Goal of the exercise |
Please return the full listing below without altering anything.

Information supplied |
_ _ _ _ _

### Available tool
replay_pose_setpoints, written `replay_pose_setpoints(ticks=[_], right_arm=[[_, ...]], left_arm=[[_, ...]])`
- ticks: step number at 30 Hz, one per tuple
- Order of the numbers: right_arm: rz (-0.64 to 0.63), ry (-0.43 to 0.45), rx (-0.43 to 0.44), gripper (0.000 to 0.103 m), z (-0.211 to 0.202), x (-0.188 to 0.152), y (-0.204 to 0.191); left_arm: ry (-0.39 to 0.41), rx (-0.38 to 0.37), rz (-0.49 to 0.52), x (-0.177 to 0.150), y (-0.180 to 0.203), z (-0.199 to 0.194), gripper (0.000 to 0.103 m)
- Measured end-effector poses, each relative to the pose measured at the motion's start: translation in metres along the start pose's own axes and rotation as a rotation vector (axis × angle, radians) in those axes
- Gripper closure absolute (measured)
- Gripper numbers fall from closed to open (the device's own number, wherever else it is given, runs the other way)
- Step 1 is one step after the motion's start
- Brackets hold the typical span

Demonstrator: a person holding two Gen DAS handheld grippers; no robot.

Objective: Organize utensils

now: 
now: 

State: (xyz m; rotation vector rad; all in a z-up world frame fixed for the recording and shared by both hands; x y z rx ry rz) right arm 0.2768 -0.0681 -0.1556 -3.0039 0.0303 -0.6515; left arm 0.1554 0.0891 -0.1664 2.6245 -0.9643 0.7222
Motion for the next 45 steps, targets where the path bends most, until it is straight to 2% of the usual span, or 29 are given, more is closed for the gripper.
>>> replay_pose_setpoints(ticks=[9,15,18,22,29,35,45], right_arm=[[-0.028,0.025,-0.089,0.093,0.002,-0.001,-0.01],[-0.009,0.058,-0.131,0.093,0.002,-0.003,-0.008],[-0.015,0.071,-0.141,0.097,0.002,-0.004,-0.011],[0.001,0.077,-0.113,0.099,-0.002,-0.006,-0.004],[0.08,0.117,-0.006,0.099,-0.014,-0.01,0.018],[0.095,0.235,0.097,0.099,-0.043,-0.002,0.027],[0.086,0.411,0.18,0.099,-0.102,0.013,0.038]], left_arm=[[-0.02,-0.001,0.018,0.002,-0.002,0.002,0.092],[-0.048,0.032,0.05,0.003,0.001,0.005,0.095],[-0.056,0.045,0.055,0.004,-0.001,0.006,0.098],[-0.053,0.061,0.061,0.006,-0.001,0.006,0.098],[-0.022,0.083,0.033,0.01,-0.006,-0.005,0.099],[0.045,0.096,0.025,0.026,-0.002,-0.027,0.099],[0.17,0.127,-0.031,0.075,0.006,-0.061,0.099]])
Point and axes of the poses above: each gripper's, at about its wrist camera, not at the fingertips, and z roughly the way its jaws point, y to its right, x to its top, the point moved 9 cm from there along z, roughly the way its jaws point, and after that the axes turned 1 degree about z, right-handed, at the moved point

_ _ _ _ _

Your solution |
### Available tool
replay_pose_setpoints, written `replay_pose_setpoints(ticks=[_], right_arm=[[_, ...]], left_arm=[[_, ...]])`
- ticks: step number at 30 Hz, one per tuple
- Order of the numbers: right_arm: rz (-0.64 to 0.63), ry (-0.43 to 0.45), rx (-0.43 to 0.44), gripper (0.000 to 0.103 m), z (-0.211 to 0.202), x (-0.188 to 0.152), y (-0.204 to 0.191); left_arm: ry (-0.39 to 0.41), rx (-0.38 to 0.37), rz (-0.49 to 0.52), x (-0.177 to 0.150), y (-0.180 to 0.203), z (-0.199 to 0.194), gripper (0.000 to 0.103 m)
- Measured end-effector poses, each relative to the pose measured at the motion's start: translation in metres along the start pose's own axes and rotation as a rotation vector (axis × angle, radians) in those axes
- Gripper closure absolute (measured)
- Gripper numbers fall from closed to open (the device's own number, wherever else it is given, runs the other way)
- Step 1 is one step after the motion's start
- Brackets hold the typical span

Demonstrator: a person holding two Gen DAS handheld grippers; no robot.

Objective: Organize utensils

now: 
now: 

State: (xyz m; rotation vector rad; all in a z-up world frame fixed for the recording and shared by both hands; x y z rx ry rz) right arm 0.2768 -0.0681 -0.1556 -3.0039 0.0303 -0.6515; left arm 0.1554 0.0891 -0.1664 2.6245 -0.9643 0.7222
Motion for the next 45 steps, targets where the path bends most, until it is straight to 2% of the usual span, or 29 are given, more is closed for the gripper.
>>> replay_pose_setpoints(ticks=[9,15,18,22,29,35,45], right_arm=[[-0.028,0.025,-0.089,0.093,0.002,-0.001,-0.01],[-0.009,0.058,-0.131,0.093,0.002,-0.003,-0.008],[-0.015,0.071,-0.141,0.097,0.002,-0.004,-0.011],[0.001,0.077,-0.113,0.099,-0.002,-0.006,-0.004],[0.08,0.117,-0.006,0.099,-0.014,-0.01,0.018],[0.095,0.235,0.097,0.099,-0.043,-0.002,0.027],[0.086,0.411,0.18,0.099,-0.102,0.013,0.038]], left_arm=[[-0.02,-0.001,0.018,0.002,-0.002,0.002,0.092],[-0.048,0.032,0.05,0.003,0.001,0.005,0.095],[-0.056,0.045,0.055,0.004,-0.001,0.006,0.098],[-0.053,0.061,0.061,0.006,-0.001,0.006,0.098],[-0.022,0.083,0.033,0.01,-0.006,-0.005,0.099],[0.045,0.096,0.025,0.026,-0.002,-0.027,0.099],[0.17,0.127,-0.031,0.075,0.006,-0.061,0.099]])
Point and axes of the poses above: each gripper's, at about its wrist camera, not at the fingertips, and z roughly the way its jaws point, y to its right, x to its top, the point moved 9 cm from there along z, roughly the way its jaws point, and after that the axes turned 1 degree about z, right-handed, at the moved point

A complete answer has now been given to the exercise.